This is the sixth article in a series on the perils of Duplicate Content. We have previously covered the problems of repeating Title tags and Meta tags across your site, using standard product descriptions and bad URL habits.
Having previously examined the problems of duplicate content, both on your site and on other sites, it’s now time to look at how to examine your site to look for duplicate content. Or, more importantly, does Google think that you have duplicate content!
Canonical Issues
Canonical issues most commonly present in allowing the WWW and non-WWW versions of your site URLs to serve identical content. If your site is located at www.myflowershop.com, try typing just myflowershop.com into your browser. If your site is configured correctly, you will see the page redirected to www.my flowershop.com (or, the WWW version will redirect to the non-WWW version). If neither URL redirects to the other, you have duplicate content.
Another cause of canonical problems is having a secure section of your site for collecting sensitive personal information from your customers. Secure URLs being with “https” whereas normal pages will begin with “http” only. Try visiting https://www.myflowershop.com – if the URL is not redirected to the http version, you have a duplicate content problem.
Search Thy Self
There are a few advanced search parameters you can use in Google to identify duplicate content on your own site. Using the “site:” command, we can instruct Google to return search results only from one site.
- Start at the Google home page: www.google.com
- In the search box, type “site:myflowershop.com” (using your domain name) and click the Search button.
- Scroll down through the results from your page and look for the following indicators:
- Do all the results have the same title?
- Do all the results have the same description?
- Do you see only one result?
- Do you see the message: “In order to show you the most relevant results, we have omitted some entries very similar to the (x) already displayed.”
These are all indications that content on your site is being filtered, or at risk of being filtered, as duplicate content.
Clone Wars
Duplicate content on different sites happens for a variety of reasons. Sometimes an author might syndicate content, some sites aggregate content from a number of sites; and some spammers build “scraper” sites that swipe content from other sites. In the floral industry, duplicate content on different sites is most commonly caused by template sites (ex: sites from FTD/TF/Media99/lots of others) that come with stock text and pages. Florists don’t bother to update this generic content and the result is 20,000+ florist websites that are virtually indistinguishable from each other. It’s a lousy user experience for the customers, and Google knows it. That’s why they filter duplicate content!
To search for other sites with the same content as your site, try this:
- Browse to a page on your site. In this example, we’ll use the About Us page from a flower shop in Texas that is using a TF template site.
- Highligh a string of text – at least one complete sentence. Right-click and choose “copy.”

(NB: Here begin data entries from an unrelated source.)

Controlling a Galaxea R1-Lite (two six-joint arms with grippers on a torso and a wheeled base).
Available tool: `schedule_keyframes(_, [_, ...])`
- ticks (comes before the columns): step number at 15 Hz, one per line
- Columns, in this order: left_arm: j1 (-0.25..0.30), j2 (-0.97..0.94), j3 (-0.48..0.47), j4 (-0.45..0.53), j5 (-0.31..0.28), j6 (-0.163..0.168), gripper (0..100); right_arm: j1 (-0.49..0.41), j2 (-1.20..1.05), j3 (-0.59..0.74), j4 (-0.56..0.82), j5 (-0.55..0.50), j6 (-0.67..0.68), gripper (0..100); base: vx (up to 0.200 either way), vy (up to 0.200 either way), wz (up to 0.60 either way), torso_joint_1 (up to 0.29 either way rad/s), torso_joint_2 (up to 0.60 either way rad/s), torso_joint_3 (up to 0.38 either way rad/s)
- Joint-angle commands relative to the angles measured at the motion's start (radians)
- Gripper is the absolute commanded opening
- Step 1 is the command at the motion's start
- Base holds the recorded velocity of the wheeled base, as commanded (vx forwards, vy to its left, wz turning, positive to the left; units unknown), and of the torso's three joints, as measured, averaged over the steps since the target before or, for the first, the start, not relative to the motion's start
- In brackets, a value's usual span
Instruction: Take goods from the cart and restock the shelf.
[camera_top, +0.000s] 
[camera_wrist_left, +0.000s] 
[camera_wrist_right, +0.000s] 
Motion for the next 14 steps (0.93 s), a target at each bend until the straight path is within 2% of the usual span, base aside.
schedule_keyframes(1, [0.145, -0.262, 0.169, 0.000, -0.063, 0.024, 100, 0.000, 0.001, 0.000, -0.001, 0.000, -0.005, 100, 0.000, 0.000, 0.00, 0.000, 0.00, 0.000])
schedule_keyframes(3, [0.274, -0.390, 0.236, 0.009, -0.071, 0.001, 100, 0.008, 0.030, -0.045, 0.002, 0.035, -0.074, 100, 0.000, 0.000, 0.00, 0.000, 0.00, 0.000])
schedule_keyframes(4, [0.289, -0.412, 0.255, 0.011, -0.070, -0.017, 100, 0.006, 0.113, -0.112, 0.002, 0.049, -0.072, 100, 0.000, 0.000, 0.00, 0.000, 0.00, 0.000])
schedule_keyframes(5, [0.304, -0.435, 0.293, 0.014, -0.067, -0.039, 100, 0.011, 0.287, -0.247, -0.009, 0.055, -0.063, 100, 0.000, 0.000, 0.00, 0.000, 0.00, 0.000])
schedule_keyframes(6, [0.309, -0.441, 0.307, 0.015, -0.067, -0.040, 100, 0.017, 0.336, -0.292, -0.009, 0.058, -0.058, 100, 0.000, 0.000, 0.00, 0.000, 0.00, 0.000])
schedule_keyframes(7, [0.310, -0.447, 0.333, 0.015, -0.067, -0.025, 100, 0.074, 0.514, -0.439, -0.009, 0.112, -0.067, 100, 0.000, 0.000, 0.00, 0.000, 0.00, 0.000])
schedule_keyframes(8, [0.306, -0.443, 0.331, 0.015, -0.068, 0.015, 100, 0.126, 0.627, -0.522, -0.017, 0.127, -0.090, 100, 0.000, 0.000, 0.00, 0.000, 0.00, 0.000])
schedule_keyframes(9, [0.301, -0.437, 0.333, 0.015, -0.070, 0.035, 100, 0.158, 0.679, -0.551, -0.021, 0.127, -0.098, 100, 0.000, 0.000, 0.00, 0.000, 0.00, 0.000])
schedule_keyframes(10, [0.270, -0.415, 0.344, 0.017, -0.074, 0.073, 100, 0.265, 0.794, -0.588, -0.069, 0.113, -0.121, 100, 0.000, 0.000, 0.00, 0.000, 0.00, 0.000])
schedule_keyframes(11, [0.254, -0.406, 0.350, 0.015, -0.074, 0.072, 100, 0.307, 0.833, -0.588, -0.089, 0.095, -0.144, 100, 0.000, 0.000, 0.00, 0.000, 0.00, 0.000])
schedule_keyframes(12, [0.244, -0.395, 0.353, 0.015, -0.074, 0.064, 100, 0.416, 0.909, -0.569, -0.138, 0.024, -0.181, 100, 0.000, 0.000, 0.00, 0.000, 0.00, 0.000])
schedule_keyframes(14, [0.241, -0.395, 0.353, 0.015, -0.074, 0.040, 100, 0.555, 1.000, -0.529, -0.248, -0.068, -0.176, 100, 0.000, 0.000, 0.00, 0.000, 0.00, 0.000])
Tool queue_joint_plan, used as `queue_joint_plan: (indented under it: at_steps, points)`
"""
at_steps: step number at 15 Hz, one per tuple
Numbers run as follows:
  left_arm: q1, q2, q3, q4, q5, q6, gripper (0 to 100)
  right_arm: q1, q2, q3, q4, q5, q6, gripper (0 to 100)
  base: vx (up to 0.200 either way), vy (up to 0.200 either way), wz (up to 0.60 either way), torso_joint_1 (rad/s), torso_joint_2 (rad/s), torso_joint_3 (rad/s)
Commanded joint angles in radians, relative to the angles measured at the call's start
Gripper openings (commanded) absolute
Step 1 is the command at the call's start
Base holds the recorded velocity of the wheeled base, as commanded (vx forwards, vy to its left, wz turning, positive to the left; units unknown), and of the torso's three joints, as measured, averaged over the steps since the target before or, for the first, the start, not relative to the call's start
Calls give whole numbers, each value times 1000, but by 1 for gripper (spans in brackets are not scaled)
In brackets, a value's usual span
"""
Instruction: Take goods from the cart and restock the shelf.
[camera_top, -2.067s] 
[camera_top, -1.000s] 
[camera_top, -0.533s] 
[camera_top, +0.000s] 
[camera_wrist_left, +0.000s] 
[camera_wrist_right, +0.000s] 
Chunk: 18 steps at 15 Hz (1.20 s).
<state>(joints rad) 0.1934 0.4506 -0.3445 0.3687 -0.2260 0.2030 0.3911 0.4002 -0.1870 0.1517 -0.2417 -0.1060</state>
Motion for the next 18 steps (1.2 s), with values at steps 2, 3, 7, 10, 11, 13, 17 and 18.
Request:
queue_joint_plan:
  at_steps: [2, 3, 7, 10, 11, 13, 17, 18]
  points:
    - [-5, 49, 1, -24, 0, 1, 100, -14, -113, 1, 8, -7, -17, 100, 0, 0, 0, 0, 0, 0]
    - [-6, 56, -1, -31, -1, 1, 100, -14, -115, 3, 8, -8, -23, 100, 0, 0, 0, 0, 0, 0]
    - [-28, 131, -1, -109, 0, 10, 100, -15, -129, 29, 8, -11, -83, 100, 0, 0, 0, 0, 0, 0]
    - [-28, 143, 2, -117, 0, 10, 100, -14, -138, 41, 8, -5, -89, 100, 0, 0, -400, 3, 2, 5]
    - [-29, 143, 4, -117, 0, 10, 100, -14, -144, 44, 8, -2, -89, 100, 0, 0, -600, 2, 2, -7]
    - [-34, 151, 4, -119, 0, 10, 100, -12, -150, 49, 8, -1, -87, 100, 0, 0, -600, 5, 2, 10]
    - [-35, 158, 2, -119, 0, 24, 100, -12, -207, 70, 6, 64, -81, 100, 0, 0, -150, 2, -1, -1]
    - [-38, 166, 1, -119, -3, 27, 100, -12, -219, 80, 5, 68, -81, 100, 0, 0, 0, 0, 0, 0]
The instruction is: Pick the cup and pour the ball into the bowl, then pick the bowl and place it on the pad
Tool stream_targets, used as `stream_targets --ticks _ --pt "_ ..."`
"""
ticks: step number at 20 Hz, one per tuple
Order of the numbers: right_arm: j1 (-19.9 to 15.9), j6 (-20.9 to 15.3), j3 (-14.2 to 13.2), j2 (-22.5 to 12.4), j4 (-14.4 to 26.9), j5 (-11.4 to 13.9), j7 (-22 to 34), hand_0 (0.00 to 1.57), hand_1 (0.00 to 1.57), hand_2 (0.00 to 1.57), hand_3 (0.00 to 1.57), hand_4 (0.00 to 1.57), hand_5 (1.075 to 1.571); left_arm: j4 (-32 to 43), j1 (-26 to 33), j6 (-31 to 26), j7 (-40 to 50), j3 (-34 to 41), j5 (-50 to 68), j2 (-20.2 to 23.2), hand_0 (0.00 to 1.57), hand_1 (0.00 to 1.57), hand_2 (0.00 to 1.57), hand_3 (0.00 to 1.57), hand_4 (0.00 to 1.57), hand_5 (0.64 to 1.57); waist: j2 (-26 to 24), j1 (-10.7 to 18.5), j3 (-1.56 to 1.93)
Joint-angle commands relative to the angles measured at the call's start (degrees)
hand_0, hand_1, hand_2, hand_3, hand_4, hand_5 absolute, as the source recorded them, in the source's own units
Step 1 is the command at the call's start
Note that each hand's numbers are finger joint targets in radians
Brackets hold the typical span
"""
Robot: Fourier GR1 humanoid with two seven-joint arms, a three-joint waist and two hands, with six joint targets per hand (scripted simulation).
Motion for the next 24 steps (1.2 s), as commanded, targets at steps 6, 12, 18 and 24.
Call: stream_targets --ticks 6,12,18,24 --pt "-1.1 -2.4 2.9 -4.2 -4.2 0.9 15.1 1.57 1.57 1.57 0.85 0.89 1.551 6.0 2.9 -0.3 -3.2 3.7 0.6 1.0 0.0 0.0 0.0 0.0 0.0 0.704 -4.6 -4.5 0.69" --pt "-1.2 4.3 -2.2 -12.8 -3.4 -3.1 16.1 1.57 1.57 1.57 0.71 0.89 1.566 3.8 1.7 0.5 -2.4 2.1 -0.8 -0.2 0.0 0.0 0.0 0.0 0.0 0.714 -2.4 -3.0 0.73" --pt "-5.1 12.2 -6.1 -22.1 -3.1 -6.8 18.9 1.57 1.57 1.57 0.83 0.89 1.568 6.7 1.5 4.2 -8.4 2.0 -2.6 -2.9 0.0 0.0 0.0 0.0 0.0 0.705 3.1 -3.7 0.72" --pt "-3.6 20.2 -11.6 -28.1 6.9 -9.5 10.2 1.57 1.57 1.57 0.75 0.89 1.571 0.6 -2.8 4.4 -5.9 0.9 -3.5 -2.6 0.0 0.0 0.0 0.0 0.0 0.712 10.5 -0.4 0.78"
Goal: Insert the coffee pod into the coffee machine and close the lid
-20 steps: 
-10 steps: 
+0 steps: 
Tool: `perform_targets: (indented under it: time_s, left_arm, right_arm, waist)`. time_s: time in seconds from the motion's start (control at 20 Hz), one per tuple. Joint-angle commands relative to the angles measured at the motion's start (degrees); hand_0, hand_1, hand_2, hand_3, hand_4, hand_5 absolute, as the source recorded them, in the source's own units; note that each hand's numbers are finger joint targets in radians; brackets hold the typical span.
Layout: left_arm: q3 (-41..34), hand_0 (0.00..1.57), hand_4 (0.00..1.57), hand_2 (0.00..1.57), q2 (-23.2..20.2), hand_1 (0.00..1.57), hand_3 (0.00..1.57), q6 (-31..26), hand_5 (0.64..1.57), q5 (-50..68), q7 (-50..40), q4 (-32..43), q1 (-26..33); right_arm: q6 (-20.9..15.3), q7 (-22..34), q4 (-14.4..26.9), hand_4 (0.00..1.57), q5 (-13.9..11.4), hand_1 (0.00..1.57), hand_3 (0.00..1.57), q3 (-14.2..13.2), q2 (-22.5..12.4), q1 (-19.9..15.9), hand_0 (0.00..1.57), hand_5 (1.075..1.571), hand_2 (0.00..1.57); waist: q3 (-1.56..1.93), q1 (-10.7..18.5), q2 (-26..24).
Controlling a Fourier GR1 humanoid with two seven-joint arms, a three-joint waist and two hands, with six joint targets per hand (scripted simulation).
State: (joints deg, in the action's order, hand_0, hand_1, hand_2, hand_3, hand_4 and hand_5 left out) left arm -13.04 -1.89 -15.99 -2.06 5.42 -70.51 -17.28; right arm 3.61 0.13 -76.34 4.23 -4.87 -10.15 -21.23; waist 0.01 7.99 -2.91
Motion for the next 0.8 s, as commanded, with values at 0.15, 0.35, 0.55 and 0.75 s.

- Go to www.google.com and put two quotes (“”) inside the seach box.
- Right-click in between the the quotes and choose “paste.” You should wind up with the copied text appearing between the quotes. This tells Google to search for the exact string of text, not just pages that contain those words in any order.
Added bonus: Searching with the quotes will cause Google to search in their data archive, not in their search index. This means the results will include pages that might not have been indexed to appear in the regular search results.
- Click the Search button.
- The first search result we see has only four results – not a one is the site where we copied the text! Scroll down to the note from Google that they have omitted similar results and click “repeat the search with the omitted results included.”
-
Now we see that Google is reporting approximately 50,600 matches. That number may be accurate, or subject to some estimation – we’ll never know as Google will only display the first 1,000 results for a search. The point is that over 50,000 sites with the same content only four are deemed worth displaying by Google.
You can repeat these steps with different pages from your site – product pages, About Us, policies, guarantees, every section of your site. If you are finding your pages filtered out – omitted – by Google, you have a serious problem.
Stick around – or better yet, Subscribe to this blog, to learn some ideas on how to get unique content for your site.
Bonus: Fun with duplicate content! Want to find out how many Teleflora sites there are in your city? Try this nifty little search that uses some advanced Google commands. Florists in Brooklyn, NY using TF template sites. Follow the link and edit the query to replace the NY and Brooklyn with your city and state.
I think that the duplicate content issue may make the use of WordPress sem to be even more relevant. In fact, WordPress takes care of the canonical issues automatically.
However, as you pointed out, duplicate content is more than having canonical issues.
Today, I think that Google’s new updates may lead webmasters to be more cautious. I would not be surprised if it was shown that people used less duplicate content now on their main websites.
I’ve been using the ““site:myflowershop.com” type of search from year one of my internet marketing journey. It is a wonderfully simple way to see interesting things about the content on your site, how many of your pages are in Google’s index and so on.
Something I did not know was that “searching with the quotes will cause Google to search in their data archive, not in their search index. This means the results will include pages that might not have been indexed to appear in the regular search results.” I had no idea about this even if I’ve been searching with “” all this time.